Following the recent discovery that SimCity can function without an internet connection, Maxis general manager Lucy Bradshaw admits that they could have created an offline mode for the game.
At this point, SimCity is less a game and more an ongoing controversy. We recently reported on the efforts of a modder who managed to turn off the game’s online requirements with little trouble, disproving EA’s assertion that the game simply doesn’t function without a connection to the ‘net. In light of this revelation, developer Maxis has admitted that it could have created an offline, singleplayer mode for the title, but couches this admission with the caveat that such a feature would have compromised the firm’s vision for SimCity.
In a newly-published entry on the official EA blog, Maxis general manager Lucy Bradshaw attempts to offer blunt honesty on the situation. “… could we have built a subset offline mode? Yes,” Bradshaw states in no uncertain terms. “But we rejected that idea because it didn’t fit with our vision.”
“We did not focus on the ‘single city in isolation’ that we have delivered in past [SimCity games]. We recognize that there are fans — people who love the original SimCity — who want that. But we’re also hearing from thousands of people who are playing across regions, trading, communicating and loving the Always-Connected functionality.”
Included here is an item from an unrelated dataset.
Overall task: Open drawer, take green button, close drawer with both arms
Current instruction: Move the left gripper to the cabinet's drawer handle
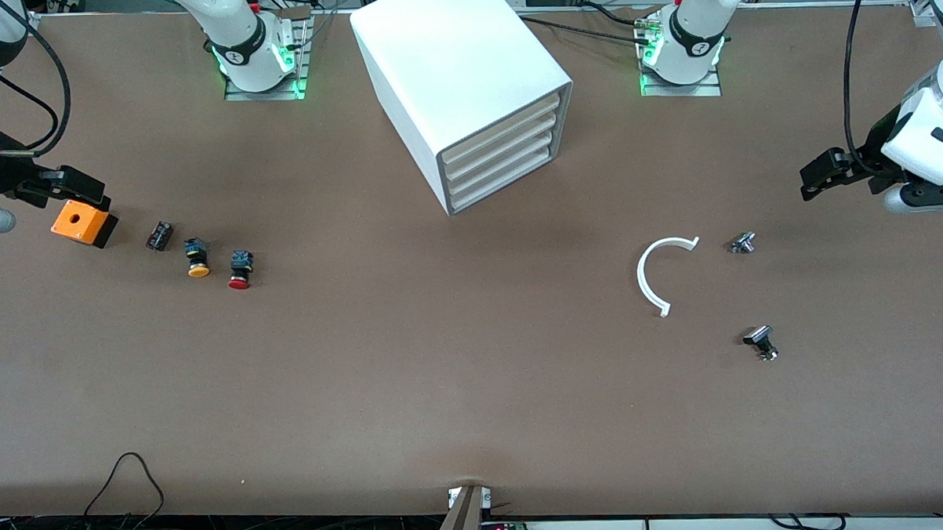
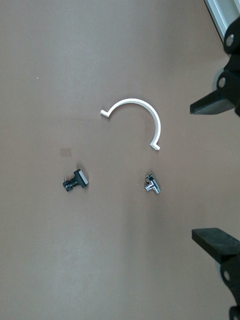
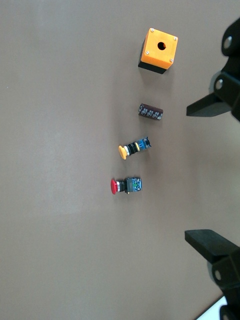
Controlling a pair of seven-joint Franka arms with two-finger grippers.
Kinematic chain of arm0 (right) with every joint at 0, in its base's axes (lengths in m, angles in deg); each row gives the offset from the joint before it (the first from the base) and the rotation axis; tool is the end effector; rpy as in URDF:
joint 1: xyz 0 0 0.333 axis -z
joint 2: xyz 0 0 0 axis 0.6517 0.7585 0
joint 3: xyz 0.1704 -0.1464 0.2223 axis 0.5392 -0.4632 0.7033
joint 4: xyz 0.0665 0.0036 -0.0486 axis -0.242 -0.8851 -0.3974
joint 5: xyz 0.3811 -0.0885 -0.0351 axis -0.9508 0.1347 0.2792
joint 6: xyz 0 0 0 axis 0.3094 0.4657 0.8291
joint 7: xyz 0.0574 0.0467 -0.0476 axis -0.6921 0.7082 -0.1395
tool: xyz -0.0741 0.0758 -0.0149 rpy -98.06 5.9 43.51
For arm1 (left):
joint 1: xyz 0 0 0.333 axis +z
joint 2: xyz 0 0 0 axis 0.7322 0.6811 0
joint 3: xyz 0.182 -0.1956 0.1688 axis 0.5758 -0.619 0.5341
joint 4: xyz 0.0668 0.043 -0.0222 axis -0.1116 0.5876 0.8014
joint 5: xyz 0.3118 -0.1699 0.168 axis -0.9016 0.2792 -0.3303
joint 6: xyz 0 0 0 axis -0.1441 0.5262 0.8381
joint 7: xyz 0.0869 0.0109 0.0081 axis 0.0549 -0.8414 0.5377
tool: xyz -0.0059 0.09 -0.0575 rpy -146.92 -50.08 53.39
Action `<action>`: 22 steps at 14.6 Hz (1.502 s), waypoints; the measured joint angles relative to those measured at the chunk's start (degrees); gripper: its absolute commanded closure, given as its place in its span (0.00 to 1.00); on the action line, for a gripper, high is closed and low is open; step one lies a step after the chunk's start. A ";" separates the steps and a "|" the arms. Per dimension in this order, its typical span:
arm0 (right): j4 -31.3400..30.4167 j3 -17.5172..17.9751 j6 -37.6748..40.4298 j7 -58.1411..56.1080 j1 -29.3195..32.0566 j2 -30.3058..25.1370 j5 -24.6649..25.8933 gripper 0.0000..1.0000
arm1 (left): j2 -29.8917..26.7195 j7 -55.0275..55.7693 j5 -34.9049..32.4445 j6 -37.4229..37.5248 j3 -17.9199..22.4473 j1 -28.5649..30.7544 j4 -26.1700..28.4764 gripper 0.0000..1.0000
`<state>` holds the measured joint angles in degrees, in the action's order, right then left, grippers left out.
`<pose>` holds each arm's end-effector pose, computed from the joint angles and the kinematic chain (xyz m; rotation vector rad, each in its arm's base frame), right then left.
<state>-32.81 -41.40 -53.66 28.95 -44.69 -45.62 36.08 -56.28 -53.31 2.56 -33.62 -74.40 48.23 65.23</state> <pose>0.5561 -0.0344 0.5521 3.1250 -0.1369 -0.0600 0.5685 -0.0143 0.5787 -3.1071 -0.1040 0.0044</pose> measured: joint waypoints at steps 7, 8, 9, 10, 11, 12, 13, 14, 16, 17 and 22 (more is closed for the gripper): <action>0.22 -0.35 -0.10 -4.54 0.16 0.59 0.00 0.00 | 0.03 -0.08 0.00 0.01 -0.05 -0.01 -0.02 0.00; 0.23 -0.38 -0.10 -4.57 0.20 0.58 0.00 0.00 | 0.03 -0.09 0.00 0.01 -0.06 -0.01 -0.02 0.00; 0.25 -0.40 -0.10 -4.57 0.25 0.59 0.00 0.00 | 0.03 -0.11 0.00 0.01 -0.10 -0.02 -0.02 0.00; 0.25 -0.42 -0.11 -4.58 0.29 0.58 0.00 0.00 | 0.03 -0.12 0.00 0.01 -0.15 -0.06 -0.02 0.00; 0.27 -0.43 -0.14 -4.59 0.30 0.59 0.00 0.00 | 0.03 -0.14 0.00 0.01 -0.23 -0.16 -0.02 0.00; 0.29 -0.44 -0.16 -4.59 0.31 0.58 0.00 0.00 | 0.03 -0.14 0.00 0.01 -0.29 -0.30 -0.03 0.00; 0.31 -0.44 -0.19 -4.59 0.34 0.60 0.00 0.00 | 0.03 -0.14 0.00 0.01 -0.37 -0.38 -0.04 0.00; 0.32 -0.46 -0.28 -4.59 0.40 0.63 0.00 0.00 | 0.03 -0.14 0.00 0.01 -0.47 -0.41 -0.06 0.00; 0.36 -0.49 -0.56 -4.59 0.44 0.71 0.00 0.00 | 0.24 -0.14 0.00 0.01 -1.07 -0.52 -0.06 0.00; 0.40 -0.50 -0.64 -4.60 0.44 0.75 0.00 0.00 | 0.52 -0.12 0.00 0.01 -1.62 -0.60 -0.07 0.00; 1.45 -0.50 -0.70 -4.70 0.50 1.82 0.00 0.00 | 5.92 -0.27 0.00 3.92 -2.50 -0.95 0.47 0.00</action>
“The SimCity we delivered captures the magic of its heritage but catches up with ever-improving technology,” Bradshaw adds.
Describing SimCity as akin to an MMO, Bradshaw also illustrates a number of reasons why key aspects of the game’s core functionality rely on the presence of an online connection. “Always-Connected is a big change from [SimCity games] of the past,” Bradshaw writes. “It didn’t come down as an order from corporate and it isn’t a clandestine strategy to control players. It’s fundamental to the vision we had for this SimCity.”
“From the ground up, we designed this game with multiplayer in mind — using new technology to realize a vision of players connected in regions to create a SimCity that captured the dynamism of the world we live in; a global, ever-changing, social world,” she adds.
It’s not our place to question Maxis’ artistic vision, though the issues experienced by many players immediately following SimCity’s debut serve as ample evidence that perhaps the lack of an inherent offline mode wasn’t the best decision the developer could have made when creating the title. On the other hand, as Bradshaw points out, the Always-Connected scheme does allow the game to keep constant, ever-updated saves on an off-site, cloud-based server. That’s undeniably convenient.
In the end, the question is how many of you would have traded this convenience and the game’s multiplayer functionality for a title that simply worked, straight out of the box. If internet furor is anything to go by, we’d guess most of you would opt for the latter.